Learning task 1: Arrange to Know Directions: Arrange the jumbled letters to identify the words that are relevant to our topic. Definitions will help you to determine the hidden words. TSEEUQCNHI 1. A way of carrying out a task, especially the execution or a scientific procedure. YTOPER 2. A literary work in which special intensity is given to the expression of feelings and ideas using distinctive style and rhythm. MOFR 3. The physical structure and system of a poem. NMLEEET 4. A part or aspect of something abstract, especially one that is essential or characteristic. AOTDRTAIINL 5. A synonym of conventional.
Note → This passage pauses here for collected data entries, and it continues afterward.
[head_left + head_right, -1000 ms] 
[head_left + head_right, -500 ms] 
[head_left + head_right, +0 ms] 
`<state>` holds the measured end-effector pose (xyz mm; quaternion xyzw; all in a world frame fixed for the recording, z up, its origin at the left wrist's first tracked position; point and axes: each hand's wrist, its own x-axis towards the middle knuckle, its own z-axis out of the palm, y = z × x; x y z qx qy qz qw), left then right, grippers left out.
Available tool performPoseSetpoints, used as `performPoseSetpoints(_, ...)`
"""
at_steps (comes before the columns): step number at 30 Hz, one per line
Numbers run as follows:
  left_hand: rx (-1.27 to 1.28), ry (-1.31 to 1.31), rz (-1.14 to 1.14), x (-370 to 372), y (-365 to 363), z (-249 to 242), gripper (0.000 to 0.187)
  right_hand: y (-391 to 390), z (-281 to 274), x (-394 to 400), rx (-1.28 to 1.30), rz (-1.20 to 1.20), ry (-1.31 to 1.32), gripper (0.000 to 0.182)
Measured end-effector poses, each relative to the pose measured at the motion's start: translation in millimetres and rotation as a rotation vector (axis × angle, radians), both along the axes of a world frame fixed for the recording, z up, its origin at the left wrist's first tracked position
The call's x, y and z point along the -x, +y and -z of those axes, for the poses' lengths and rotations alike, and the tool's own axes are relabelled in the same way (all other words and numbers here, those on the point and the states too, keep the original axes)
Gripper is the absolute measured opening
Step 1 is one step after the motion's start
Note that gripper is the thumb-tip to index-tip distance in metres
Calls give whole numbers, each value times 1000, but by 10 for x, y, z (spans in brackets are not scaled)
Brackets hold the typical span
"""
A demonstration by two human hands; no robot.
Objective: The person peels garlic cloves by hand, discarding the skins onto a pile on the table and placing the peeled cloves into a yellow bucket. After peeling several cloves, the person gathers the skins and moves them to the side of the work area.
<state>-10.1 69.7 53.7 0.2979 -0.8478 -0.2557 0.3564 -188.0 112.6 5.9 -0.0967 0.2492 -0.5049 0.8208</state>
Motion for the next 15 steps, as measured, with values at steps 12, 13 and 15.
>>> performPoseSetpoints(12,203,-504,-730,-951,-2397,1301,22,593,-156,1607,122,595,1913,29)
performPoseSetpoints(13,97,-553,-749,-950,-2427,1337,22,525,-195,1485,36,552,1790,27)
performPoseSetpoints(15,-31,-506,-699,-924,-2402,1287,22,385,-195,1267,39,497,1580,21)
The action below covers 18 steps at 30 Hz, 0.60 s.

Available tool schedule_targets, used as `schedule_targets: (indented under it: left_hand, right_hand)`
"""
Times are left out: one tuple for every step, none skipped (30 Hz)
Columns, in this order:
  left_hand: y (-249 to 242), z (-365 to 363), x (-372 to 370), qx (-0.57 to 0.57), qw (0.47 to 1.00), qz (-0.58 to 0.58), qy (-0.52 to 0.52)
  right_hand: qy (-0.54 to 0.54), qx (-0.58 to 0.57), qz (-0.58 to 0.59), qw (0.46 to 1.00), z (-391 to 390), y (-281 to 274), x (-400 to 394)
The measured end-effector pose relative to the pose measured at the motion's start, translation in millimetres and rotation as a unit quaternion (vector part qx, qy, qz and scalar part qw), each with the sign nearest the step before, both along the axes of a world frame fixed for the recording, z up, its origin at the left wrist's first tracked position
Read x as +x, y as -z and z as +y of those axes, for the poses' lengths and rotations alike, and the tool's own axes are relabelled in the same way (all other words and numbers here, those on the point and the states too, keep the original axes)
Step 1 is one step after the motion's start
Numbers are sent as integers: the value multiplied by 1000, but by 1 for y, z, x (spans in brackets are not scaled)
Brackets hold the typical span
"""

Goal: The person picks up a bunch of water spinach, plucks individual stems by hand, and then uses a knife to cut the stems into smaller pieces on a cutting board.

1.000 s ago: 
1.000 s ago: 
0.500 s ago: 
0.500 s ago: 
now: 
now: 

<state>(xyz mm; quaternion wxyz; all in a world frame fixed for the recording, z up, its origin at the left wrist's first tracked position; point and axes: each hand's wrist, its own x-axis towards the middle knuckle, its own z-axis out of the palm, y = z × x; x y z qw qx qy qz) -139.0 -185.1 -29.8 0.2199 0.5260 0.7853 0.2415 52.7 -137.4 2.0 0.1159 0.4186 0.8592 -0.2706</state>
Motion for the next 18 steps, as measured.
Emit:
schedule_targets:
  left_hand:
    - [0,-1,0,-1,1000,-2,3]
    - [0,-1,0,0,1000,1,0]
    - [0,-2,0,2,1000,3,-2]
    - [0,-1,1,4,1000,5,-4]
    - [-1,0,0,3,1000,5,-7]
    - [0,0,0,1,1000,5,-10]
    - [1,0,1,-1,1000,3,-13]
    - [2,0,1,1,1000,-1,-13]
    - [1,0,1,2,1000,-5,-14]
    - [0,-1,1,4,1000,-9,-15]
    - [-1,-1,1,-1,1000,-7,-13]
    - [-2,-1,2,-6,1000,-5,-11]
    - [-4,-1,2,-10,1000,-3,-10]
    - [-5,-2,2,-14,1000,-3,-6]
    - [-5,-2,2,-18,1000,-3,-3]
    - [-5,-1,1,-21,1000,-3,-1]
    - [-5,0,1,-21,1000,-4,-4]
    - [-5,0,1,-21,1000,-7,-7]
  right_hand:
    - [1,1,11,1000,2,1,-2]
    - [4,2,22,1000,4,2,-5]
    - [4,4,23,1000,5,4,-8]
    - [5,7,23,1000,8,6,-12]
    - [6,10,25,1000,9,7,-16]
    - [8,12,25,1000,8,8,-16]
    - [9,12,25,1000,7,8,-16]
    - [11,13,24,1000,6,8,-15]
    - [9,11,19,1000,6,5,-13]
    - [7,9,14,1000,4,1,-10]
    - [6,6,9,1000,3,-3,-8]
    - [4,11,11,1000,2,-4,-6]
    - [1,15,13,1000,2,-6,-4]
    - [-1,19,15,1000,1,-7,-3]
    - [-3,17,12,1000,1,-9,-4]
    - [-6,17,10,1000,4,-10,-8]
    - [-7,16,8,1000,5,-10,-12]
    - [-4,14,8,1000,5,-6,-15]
What is Poetry? • Poetry is a form of literature which allows the writers who called to be “poets” to express their thoughts, feelings, emotions, ideas about a particular theme or topic. • Poet – the author of the poem/literary piece. • Persona – the speaker/narrator of the poem. • Basically, poetry has significant elements that can be used by the poets to strengthen their techniques and sustain it for recognition of poetic styles. Elements will help the poets to address the message of the literary pieces to the audience or readers.

“THEME”

Theme: What is theme? • Theme is the lesson about life or statement about human nature that the poem expresses. - Though related to the concept of a moral , or lesson , themes are usually more complicated and ambiguous . - To describe the theme of a poem is to discuss the overarching abstract idea or ideas being examined in the poem. - A major theme is an idea that a writer repeats in his work, making it the most significant idea in a literary work. - A minor theme , on the other hand, refers to an idea that appears in a work briefly and gives way to another minor theme .

Presentation of Themes: • The feelings of the main character about the subject written about. • Through the thoughts and conversations of different characters. • The experiences of the main character in the course of the literary work. • The actions and events taking place in the narrative.

Functions of Themes: • Binds together various other essential elements of a poem. • Is a truth that exhibits universality and stands true for people of all cultures. • Gives readers better understanding of the main character’s conflicts, experiences, discoveries, and emotions. • Gives readers an insight into how the world works or human life can be viewed.

Theme vs. Subject: • A poem’s subject is the topic of the poem, or what the poem is about . • The theme is an idea that the poem expresses about the subject or uses the subject to explore .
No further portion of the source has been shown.